- The paper proposes a targeted hardening framework that uses fragility curves and Monte Carlo simulations to address network failures during seismic events.
- It introduces a comprehensive resilience index R(t) and related indices to measure load loss, degradation, and unsupplied energy during earthquakes.
- A case study on the IEEE 33-bus test feeder validates that Strategy S6 optimally balances hardware reinforcement costs with enhanced supply of essential loads.

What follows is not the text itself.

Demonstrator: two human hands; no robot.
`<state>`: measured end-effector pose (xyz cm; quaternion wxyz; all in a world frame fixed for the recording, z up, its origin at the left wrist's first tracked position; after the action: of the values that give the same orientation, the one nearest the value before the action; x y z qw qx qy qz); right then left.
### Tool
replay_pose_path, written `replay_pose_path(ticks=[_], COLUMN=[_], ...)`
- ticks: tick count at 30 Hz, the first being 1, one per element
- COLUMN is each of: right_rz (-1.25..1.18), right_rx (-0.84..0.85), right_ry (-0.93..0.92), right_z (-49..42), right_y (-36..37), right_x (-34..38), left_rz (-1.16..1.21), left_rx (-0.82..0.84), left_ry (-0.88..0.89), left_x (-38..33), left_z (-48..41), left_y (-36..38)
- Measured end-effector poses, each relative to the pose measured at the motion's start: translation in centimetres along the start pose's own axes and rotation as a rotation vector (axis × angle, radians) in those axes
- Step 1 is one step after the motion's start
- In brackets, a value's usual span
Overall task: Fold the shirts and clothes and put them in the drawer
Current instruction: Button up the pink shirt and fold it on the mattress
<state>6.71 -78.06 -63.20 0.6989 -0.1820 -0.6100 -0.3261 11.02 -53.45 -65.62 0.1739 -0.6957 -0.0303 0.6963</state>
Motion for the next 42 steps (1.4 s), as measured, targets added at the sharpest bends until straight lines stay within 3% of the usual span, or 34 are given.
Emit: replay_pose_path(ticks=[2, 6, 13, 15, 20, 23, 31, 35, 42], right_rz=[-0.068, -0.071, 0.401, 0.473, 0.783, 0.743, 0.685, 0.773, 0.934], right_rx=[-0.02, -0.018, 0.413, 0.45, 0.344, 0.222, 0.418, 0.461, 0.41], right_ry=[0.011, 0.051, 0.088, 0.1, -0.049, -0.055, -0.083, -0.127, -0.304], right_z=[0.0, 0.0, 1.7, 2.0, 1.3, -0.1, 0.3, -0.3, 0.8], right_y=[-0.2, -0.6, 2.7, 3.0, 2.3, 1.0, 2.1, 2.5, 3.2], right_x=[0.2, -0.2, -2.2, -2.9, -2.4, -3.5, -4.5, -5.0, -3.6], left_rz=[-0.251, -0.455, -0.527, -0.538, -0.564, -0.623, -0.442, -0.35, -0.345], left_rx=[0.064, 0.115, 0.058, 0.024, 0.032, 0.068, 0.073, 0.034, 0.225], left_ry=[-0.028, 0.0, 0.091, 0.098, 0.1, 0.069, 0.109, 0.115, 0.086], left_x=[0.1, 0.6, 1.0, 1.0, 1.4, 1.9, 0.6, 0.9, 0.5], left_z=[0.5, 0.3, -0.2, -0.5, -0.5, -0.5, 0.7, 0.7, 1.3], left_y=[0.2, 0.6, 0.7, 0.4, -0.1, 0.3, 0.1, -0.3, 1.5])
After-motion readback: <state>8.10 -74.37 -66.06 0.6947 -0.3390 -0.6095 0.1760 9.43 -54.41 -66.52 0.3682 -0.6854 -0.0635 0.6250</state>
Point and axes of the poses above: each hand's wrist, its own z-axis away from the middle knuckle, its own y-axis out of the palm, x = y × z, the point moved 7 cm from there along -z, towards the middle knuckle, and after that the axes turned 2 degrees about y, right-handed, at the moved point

Targeted Hardening Framework for Electric Distribution Resilience Against Earthquakes
Introduction
The paper "Targeted Hardening of Electric Distribution System for Enhanced Resilience against Earthquakes" (2111.00080) addresses the pressing issue of safeguarding electric distribution networks from natural disasters, with a specific focus on earthquakes. The framework proposed in the paper seeks to enhance the resilience of power distribution systems by employing hardware hardening strategies, considering the fragility of network equipment expressed through fragility curves and using Monte Carlo simulations to determine failure scenarios. The ultimate goal is to maintain the supply to essential loads before, during, and after catastrophic events.
Methodology
Resilience Evaluation
The paper introduces a comprehensive system performance index, R(t), which quantifies the resilience of a distribution network by evaluating the proportion of essential loads supplied during various phases of an earthquake event. It introduces three specific indices: normalized vulnerability index (ζV​), degradation index (ζD​), and the normalized unsupplied energy index (ζE​). These indices provide a differentiated view of resilience in terms of load loss, degradation severity, and unmet energy needs.

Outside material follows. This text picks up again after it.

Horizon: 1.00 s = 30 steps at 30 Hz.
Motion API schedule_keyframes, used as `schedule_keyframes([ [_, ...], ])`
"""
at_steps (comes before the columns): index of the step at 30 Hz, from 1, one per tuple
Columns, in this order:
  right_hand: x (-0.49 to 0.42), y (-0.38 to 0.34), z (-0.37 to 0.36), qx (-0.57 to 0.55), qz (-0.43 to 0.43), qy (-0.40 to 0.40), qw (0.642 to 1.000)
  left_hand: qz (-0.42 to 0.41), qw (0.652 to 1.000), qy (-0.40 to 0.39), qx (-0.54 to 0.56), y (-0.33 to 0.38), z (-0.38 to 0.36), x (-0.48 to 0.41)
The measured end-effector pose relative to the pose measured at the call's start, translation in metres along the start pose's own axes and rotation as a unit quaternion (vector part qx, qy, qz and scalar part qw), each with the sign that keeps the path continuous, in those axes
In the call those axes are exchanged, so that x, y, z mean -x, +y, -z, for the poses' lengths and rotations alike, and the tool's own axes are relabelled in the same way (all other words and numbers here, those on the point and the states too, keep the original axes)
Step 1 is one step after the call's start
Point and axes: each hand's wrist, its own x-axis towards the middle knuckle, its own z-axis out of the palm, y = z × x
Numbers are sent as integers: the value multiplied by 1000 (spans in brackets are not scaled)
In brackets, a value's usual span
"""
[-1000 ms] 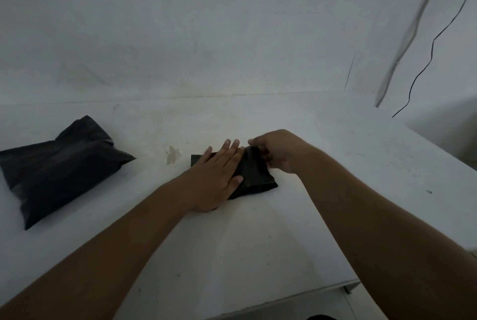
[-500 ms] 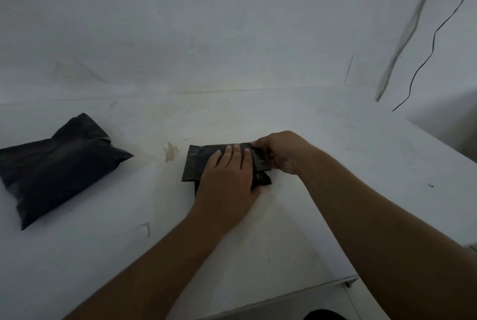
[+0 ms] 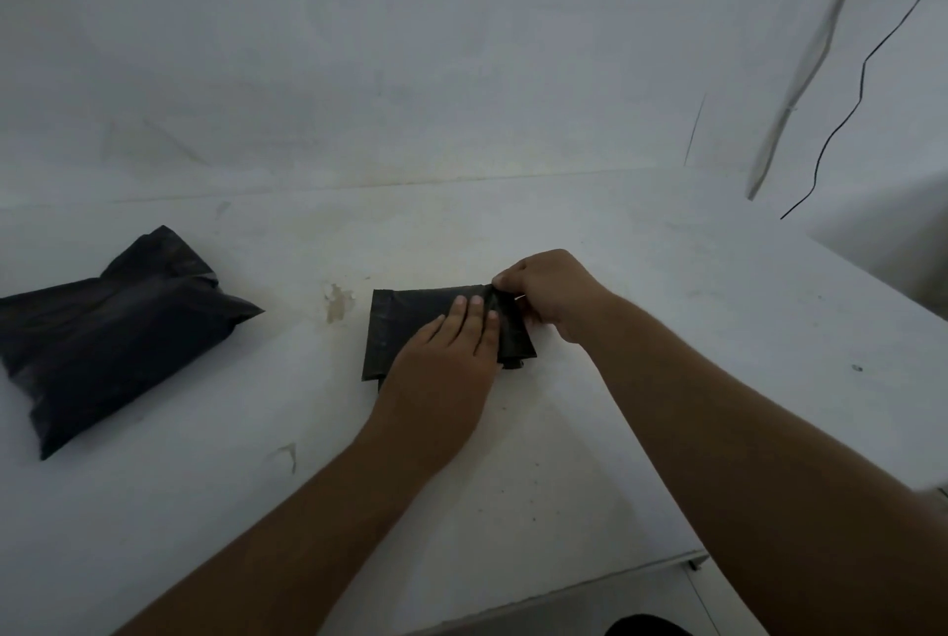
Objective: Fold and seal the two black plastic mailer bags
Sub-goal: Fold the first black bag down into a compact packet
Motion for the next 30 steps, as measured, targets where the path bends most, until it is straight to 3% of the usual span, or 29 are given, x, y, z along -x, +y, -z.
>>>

Figure 1: A generic network resilience curve associated with an event.
Hardening Strategies and Decision Framework
The framework is divided into several phases, beginning with the collection of network data necessary for assessing resilience and planning targeted interventions. The subsequent modeling phase involves computing failure probabilities using fragility curves and Monte Carlo algorithms to simulate earthquake-induced network scenarios.
Figure 2: Network graph in one Monte Carlo iteration without hardening.
A pathfinding algorithm, like Dijkstra's, is used to establish optimized hardening strategies across the network, focusing on the critical lines that would ensure essential load supply during network failures. Each strategy is analyzed through a cost-benefit perspective, balancing hardware reinforcement costs against the economic benefits of maintained service continuity.
Case Study
The effectiveness of the framework was validated on the IEEE 33-bus test feeder, mirroring the conditions similar to the 2010 Haiti earthquake. With specified budget constraints and load priorities, several hardening strategies were determined and ranked by their cost-efficiency and impact on resilience improvement.
Figure 3: Network resilience Curve before hardening and hardened by S6.
The study highlighted Strategy S6 as optimal, achieving resilience targets while supplying all essential loads during degraded states of the network. This strategy notably improved resilience indices and economic benefits, showcasing the substantial energy savings and reduced vulnerability through timely recovery actions.
Figure 4: Network graph after adopting S6 in one Monte Carlo iteration.
Conclusion
The paper presents a novel targeted hardening framework addressing electric distribution network resilience against earthquakes. Through detailed indices for performance evaluation and strategic optimization, the methodology enhances the ability of networks to withstand and recover from seismic events. This approach provides actionable insights for planners and engineers to strengthen distribution systems with decisive pre-event actions, minimizing potential losses and ensuring the robustness of power supply to critical loads. Future developments could extend this framework's application across various types of natural disasters, further optimizing resilience strategies in diverse infrastructural contexts.